Every Loss Is Permanent and Uninsured
This particular one is more of an issue of cryptocurrencies in general as opposed to with Brexily.
While you can get a 3000% return if Elon Musk someday Tweets about the meme crypto currency you were trading in, it is a risky endevour.
Unlike some of the more traditional investments, crypto is not insured by any regulated company. So if you are not ready to lose it, don’t invest it in crypto.
Brexily Rewards & CashBacks: The Math Doesn’t Add Up
Brexily gets people to sign up for their service through these “reward” campaigns, where they claim to give away $25,000-$100,000. That’s not all, they also take zero fees.
At first glance it seems as if Brexily is a selfless company which just wants to give away money to random people who use their platform, however, things get really ugly once we take a closer look.
If Brexily doesn’t take fees, doesn’t have any premium accounts or monthly subscriptions, how are they actually making money let alone make a profit?
Well the answer is horrible but quite simple, Brexily makes money through scamming people.
They convince their users to add hundreds of dollars to their “Brexily wallet” and then once they do, Brexily simply doesn’t give the money back.
If you’re wondering if this is the first instance of them offering unrealistic rewards, then I have some news for you.
They have offered an 80% cashback on trading fees through referrals while also offering 10T for just signing up and 50T for depositing $500 USD.
All of these rewards attract naive and new crypto traders like flies. And that is the exact audience that Brexily wants to get. Because any experience crypto trader will get wise to their scam and expose them in their community.
Brexily Reviews & Complaints: It Gets Uglier
By now we know that Brexily isn’t a legitimate operation, but now we will take a look at what other people are saying about this platform.
Spoiler Alert: It’s bad and probably worse than you expect.
I have compiled all the reviews I could find down below.
Safdar Hassan simply calls Brexily cheaters. And this review was posted just a week ago. Presumably Mr. Hassan deposited a sum of money on the platform and then they got duped.
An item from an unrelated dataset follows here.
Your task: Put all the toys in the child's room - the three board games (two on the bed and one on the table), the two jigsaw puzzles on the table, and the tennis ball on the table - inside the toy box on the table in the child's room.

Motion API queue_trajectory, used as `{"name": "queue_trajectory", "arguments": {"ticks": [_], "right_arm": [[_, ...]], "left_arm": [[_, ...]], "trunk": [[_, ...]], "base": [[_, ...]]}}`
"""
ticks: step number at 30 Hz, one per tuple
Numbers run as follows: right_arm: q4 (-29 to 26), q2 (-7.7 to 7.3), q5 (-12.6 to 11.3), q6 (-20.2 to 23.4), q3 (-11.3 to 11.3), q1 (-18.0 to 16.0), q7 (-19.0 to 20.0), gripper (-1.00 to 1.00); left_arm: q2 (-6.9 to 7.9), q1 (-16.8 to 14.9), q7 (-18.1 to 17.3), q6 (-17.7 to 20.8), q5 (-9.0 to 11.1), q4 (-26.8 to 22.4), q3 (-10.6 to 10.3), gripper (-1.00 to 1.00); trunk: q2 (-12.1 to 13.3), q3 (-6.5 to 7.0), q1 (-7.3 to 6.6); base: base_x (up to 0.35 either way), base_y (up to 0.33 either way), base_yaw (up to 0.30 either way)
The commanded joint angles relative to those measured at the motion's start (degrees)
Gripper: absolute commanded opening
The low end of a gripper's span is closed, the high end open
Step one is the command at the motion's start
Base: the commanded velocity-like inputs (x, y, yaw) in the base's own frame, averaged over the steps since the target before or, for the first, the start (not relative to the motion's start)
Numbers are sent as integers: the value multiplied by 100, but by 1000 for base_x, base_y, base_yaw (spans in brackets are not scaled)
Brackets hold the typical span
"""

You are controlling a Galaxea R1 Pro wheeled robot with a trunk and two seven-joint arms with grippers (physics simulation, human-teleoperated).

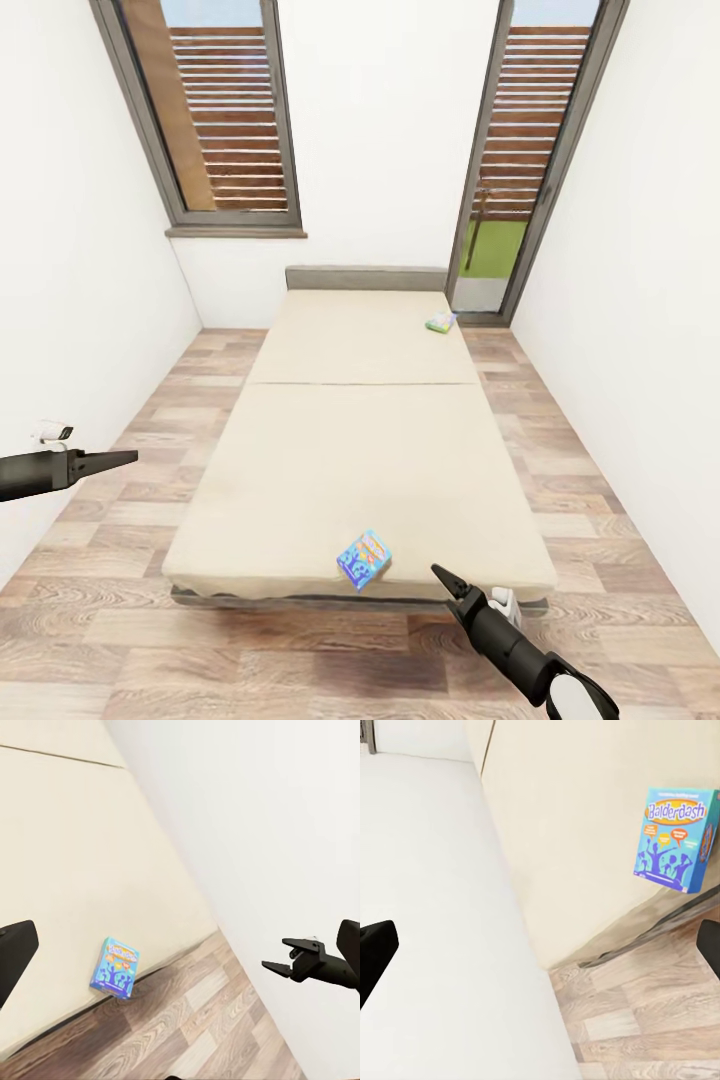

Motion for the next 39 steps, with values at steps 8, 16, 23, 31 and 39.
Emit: {"name": "queue_trajectory", "arguments": {"ticks": [8, 16, 23, 31, 39], "right_arm": [[6, -4, -38, 13, 1, -3, -3, 100], [22, 2, -32, 11, 5, -3, -3, 100], [30, 1, -32, 11, 2, -3, -5, 100], [32, 5, -32, 11, 2, -3, -11, 100], [32, 5, -32, 11, 6, -3, -11, 100]], "left_arm": [[2, -4, -23, 61, -3, 0, -1, 100], [2, -4, -23, 61, -3, 0, -1, 100], [2, -4, -23, 61, -3, 0, -1, 100], [-1, -4, -23, 61, -3, 0, -1, 100], [0, -4, -23, 61, -3, 0, -1, 100]], "trunk": [[-9, 65, 3], [-9, 141, 3], [-9, 207, 3], [-9, 283, 3], [-9, 358, 3]], "base": [[0, 0, 0], [0, 0, 0], [0, 0, 0], [0, 0, 0], [0, 0, 0]]}}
As we will see in the later reviews, it is a common theme for the Brexily victims.
Michael Bjorn calls it a Crypto MLM Scam, which is honestly a good summary of this operation.
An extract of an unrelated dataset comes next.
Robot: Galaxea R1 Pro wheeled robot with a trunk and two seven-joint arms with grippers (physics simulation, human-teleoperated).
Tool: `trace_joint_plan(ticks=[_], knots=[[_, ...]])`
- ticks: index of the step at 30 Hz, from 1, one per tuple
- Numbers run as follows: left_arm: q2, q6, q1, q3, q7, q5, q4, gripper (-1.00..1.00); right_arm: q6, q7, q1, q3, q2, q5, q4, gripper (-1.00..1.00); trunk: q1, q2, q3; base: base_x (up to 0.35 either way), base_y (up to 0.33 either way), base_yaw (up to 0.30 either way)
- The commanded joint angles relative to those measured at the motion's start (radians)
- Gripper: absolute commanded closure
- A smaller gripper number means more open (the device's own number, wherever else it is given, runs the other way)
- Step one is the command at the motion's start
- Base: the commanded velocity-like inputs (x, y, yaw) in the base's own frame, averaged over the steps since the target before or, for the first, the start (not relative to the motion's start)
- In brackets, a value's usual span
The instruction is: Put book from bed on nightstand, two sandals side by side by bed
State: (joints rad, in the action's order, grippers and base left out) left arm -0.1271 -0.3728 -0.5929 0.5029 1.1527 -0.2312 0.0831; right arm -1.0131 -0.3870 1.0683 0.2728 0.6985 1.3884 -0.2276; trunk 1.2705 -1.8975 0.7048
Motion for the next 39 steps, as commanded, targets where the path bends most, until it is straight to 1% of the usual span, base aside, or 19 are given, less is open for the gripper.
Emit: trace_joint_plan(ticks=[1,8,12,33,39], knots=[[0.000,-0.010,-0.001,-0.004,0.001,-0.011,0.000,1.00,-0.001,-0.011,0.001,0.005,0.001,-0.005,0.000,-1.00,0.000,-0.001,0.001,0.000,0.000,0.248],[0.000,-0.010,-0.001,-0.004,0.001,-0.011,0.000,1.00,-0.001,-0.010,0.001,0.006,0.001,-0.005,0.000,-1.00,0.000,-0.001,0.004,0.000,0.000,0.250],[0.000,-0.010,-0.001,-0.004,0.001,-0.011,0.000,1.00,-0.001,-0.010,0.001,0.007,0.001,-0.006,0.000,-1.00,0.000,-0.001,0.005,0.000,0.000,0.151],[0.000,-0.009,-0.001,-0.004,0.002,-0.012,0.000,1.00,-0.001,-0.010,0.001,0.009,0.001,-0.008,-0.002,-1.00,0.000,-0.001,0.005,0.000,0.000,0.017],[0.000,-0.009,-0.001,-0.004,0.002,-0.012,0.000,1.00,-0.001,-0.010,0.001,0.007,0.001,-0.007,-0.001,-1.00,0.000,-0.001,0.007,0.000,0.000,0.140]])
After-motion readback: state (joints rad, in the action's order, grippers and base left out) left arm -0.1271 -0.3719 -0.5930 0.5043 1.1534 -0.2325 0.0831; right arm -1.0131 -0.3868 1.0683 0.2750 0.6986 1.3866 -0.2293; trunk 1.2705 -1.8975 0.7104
They had way to many reviews on Trustpilot so I just compiled all of them in an archive above.
All the reviews state that Brexily offered the user great rewards but once the user deposited the funds, Brexily froze the account and stole the money.
I just felt second-hand guilt for these poor people. It’s fascinating how Srinivas can sleep at night knowing how he is ruining lives to get millions.
This was an intersting site to look at, I saw some eye opening reviews here as well. Just like I did with Trustpilot, I’ve attached the screenshots of the users submitted reviews above.
The users exclaim that Brexily is a Pyramid scheme, one even went ahead and claimed it won’t last more than 6 months.
Help Take Down This Crypto Scam
After spending hours on this report I realized how nasty the Brexily scam actually is. If you have been scammed by Brexily, then please post a review down below. It will not only help potential targets of this scam, but might also help you get a refund from Brexily.
Operations like these really don’t like it when their victims speak up. So use your power of freeodm of speech and help take down this scam once and for all.
You can also report them on the FTC, however, it usually takes them a long time to process such complaints as they are a busy bunch. They’ve been taking down scammers left and right (check out this report on Dean Graziosi for an example).
Brexily is a crypto scam targeting new traders. They offer luring and unrealistic rewards to attract customers and once the customer deposits money, they don’t let them withdraw. Do not fall for their marketing tricks or paid affiliate articles.